• [Required action]
Go through the listing and state how many lines hold the string "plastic". Nothing else is needed.

• [Supplied material]
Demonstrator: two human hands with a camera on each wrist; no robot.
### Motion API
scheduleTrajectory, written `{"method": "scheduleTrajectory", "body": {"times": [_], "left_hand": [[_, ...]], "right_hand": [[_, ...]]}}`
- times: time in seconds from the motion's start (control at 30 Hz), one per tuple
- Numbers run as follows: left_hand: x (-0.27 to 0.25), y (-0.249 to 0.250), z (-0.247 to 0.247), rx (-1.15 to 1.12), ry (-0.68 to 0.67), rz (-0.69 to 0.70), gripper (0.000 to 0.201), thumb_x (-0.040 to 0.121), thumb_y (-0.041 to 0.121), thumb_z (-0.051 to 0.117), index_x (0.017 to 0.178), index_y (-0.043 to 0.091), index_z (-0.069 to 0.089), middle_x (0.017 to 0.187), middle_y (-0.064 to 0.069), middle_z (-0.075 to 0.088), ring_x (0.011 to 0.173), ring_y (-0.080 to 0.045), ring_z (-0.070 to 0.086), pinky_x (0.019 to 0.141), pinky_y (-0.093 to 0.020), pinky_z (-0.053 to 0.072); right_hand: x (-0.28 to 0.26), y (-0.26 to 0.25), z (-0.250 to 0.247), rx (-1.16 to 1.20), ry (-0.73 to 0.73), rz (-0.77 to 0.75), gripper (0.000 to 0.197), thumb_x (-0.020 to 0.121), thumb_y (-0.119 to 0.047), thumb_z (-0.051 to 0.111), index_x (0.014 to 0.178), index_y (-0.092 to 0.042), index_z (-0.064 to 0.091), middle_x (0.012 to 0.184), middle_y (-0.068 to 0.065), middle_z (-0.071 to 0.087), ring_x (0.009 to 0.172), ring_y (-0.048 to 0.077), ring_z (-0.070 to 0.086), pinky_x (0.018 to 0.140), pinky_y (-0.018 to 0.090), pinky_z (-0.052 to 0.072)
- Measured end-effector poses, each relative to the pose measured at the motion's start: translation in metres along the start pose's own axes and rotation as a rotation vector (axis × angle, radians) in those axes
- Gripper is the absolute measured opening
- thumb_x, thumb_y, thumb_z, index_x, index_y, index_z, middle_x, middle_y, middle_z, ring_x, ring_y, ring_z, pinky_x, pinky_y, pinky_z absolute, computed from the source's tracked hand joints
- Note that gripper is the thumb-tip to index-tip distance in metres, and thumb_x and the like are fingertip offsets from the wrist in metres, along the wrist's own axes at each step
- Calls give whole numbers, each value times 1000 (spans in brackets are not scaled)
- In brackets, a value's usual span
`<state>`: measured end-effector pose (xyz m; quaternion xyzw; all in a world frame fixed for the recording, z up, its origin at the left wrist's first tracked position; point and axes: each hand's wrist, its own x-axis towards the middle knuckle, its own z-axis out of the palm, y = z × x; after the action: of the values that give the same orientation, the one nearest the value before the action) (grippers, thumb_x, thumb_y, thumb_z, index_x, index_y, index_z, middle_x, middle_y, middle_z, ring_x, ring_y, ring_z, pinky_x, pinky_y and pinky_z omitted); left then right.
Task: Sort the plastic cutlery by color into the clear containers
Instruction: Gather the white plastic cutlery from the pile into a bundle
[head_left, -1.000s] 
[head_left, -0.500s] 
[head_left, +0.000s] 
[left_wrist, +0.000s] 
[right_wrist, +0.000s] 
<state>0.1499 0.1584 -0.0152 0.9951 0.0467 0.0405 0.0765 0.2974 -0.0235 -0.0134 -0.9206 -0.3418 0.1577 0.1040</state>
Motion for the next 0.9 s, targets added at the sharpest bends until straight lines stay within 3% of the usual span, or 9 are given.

• [Problem solution]
2